Shawna Priest, a member of the Jamestown S'Klallam Tribe in Washington state, sits in the child-care area of the Jamestown Healing Clinic where she works as a medical assistant. Her son and daughter have struggled with opioid addiction. (Image via AP Photo/Ted S. Warren)
As North Carolina’s opioid epidemic continues, Indigenous communities are seeing the number of overdoses soar.
Native communities are among those most devastated by North Carolina’s increasingly deadly opioid epidemic
Native Americans are overdosing at more than twice the rate of their white, Black and Latino counterparts in the state, data from the NC Department of Health and Human Services shows.
For example, 75 in 100,000 Indigenous people overdosed in 2020, compared to 33 in every 100,000 white people, 25 in every 100,00 Black people and 10 in every 100,000 Latinx North Carolinians, according to data from the NC Department of Health and Human Services.
Overdose deaths have been growing at alarming rates during the last two years of the pandemic, with preliminary data from the CDC showing that overdoses in the first half of 2021 were among the worst yet in North Carolina and the nation. The disproportionate toll on Native communities has been felt elsewhere in the nation as well. Earlier this month, more than 500 Native tribes, including NC’s Eastern Band of the Cherokee Indians, reached a tentative $590 million settlement with Johnson & Johnson and three drug distributers over the opioid epidemic.

Isolation and uncertainty as the COVID pandemic continues may be further fueling the crisis among North Carolina’s Indigenous residents.
“The problem is getting much worse,” Erica Locklear of the Lumbee tribe’s Medication-Assisted Treatment told NC Health News, in a report published this week.
Locklear explained that COVID-19 may have played a role: “When COVID first started, I don’t know if it was a fear factor or what, but things were getting a bit better.

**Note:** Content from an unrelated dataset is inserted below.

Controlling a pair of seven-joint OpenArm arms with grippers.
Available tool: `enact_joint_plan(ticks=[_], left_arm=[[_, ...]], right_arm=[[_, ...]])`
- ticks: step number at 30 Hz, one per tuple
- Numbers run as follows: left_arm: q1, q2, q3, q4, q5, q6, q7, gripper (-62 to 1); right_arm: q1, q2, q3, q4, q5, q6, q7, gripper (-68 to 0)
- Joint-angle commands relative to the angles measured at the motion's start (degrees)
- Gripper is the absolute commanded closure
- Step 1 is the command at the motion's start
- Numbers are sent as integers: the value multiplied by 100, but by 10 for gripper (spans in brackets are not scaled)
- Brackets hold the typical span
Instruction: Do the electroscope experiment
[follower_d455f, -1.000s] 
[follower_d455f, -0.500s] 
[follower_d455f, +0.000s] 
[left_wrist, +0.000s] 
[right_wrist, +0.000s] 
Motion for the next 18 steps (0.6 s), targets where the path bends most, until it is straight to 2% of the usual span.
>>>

Then, after the first couple of months, the overdose rates just skyrocketed.”
Barriers to Help
Substance abuse treatment can be costly and difficult to obtain, especially for those without health insurance. North Carolina is among the 12 states that hasn’t taken federal dollars to expand the state’s Medicaid program to the working poor. Doing so, advocates say, could give those suffering from addiction access to life-saving treatments.
Opioid addiction – which can include abuse of prescription painkillers as well as illicit drugs like heroin and fentanyl – has hit the nation’s rural areas particularly hard. And that may be part of the reason why North Carolinas’ Native population is suffering so much, given that the eight state-recognized tribes are all located in less populated areas of the state.
North Carolina has the largest Native population east of the Mississippi, with eight tribes recognized by the state: the Coharie, the Eastern Band of Cherokee Indians, the Haliwa-Saponi, the Lumbee Tribe of North Carolina, the Meherrin, the Sappony, the Occaneechi Band of the Saponi Nation, and the Waccamaw Siouan. The Eastern Band of Cherokee Indians in North Carolina’s Smoky Mountains is the only tribe with federal recognition.
The Lumbee, centered in the southeastern part of the state in Robeson County, is the largest tribe, and has been locked in a decades-long fight to gain federal recognition. Federal recognition would send more resources to tribal members.